## GOAL OF THE EXERCISE
Everything from the line that contains "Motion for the" to the end of the data below is to be reproduced verbatim; leave all else out.

━━━ DATA BLOCK ━━━

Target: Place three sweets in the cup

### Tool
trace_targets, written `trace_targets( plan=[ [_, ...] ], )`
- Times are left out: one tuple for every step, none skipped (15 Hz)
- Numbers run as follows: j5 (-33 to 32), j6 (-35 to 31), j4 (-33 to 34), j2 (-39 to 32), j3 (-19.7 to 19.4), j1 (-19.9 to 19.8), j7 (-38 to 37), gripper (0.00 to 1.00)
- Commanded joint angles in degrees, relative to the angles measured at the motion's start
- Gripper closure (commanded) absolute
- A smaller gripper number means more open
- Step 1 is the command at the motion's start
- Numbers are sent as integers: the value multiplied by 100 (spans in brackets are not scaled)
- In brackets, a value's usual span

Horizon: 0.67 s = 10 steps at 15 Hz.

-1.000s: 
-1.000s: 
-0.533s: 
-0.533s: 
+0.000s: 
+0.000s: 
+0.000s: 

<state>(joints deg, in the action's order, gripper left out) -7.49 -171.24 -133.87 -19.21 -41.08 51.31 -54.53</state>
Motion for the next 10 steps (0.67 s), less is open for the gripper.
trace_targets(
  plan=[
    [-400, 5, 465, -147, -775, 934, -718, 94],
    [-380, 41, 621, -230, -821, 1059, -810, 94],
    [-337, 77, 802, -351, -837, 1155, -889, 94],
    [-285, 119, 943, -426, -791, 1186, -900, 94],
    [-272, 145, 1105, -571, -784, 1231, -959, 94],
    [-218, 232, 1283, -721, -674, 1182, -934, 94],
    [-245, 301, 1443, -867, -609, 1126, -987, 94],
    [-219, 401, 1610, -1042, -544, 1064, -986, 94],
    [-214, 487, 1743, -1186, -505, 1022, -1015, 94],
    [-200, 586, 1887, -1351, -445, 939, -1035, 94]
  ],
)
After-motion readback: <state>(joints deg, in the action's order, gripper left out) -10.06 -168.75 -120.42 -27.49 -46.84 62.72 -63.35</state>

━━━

## SOLUTION TO THE PROBLEM
Motion for the next 10 steps (0.67 s), less is open for the gripper.
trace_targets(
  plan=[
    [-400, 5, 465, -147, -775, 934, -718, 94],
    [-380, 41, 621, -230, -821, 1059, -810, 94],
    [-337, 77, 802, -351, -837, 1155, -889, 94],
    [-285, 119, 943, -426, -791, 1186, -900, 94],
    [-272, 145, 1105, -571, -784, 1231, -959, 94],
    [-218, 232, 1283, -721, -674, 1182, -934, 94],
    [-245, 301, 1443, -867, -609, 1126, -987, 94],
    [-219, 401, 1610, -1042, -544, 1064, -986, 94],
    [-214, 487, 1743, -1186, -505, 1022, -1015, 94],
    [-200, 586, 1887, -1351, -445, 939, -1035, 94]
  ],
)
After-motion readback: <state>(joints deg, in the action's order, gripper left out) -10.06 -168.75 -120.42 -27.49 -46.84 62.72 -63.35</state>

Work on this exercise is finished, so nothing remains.